Work instructions -
Give the listing below again in full, exactly as written.

┄┄┄┄┄┄┄┄┄┄┄┄┄┄┄┄┄┄┄┄

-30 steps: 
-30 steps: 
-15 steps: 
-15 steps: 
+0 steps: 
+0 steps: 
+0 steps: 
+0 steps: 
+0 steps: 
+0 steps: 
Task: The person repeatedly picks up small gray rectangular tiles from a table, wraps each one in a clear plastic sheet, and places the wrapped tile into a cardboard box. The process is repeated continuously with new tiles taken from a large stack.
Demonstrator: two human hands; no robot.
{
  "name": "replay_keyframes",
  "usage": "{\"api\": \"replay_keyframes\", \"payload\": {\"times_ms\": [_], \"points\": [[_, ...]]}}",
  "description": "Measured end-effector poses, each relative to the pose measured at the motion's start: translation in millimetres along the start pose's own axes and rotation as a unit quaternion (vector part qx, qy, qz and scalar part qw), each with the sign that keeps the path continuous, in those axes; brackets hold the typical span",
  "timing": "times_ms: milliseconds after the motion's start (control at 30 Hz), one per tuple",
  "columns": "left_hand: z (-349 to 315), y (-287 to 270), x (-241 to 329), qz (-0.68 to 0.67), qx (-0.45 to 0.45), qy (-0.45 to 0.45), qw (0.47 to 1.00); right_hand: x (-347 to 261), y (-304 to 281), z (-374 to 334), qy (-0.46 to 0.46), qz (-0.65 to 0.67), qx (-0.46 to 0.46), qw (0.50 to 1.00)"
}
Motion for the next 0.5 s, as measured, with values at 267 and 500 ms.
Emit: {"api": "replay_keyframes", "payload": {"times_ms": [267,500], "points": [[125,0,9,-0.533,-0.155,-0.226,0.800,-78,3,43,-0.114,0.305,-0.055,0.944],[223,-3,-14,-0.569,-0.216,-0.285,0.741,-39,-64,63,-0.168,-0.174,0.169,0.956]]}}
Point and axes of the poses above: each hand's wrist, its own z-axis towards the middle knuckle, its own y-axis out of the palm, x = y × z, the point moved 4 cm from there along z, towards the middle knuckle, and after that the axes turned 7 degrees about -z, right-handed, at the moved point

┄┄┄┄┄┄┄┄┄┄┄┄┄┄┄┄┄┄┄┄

Result for this exercise -
-30 steps: 
-30 steps: 
-15 steps: 
-15 steps: 
+0 steps: 
+0 steps: 
+0 steps: 
+0 steps: 
+0 steps: 
+0 steps: 
Task: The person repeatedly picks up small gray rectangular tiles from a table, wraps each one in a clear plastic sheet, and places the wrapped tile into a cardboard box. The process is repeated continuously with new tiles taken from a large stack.
Demonstrator: two human hands; no robot.
{
  "name": "replay_keyframes",
  "usage": "{\"api\": \"replay_keyframes\", \"payload\": {\"times_ms\": [_], \"points\": [[_, ...]]}}",
  "description": "Measured end-effector poses, each relative to the pose measured at the motion's start: translation in millimetres along the start pose's own axes and rotation as a unit quaternion (vector part qx, qy, qz and scalar part qw), each with the sign that keeps the path continuous, in those axes; brackets hold the typical span",
  "timing": "times_ms: milliseconds after the motion's start (control at 30 Hz), one per tuple",
  "columns": "left_hand: z (-349 to 315), y (-287 to 270), x (-241 to 329), qz (-0.68 to 0.67), qx (-0.45 to 0.45), qy (-0.45 to 0.45), qw (0.47 to 1.00); right_hand: x (-347 to 261), y (-304 to 281), z (-374 to 334), qy (-0.46 to 0.46), qz (-0.65 to 0.67), qx (-0.46 to 0.46), qw (0.50 to 1.00)"
}
Motion for the next 0.5 s, as measured, with values at 267 and 500 ms.
Emit: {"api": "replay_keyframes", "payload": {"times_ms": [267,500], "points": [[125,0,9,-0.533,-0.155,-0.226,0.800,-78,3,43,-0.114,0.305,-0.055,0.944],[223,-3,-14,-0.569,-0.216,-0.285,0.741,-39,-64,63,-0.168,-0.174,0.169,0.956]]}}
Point and axes of the poses above: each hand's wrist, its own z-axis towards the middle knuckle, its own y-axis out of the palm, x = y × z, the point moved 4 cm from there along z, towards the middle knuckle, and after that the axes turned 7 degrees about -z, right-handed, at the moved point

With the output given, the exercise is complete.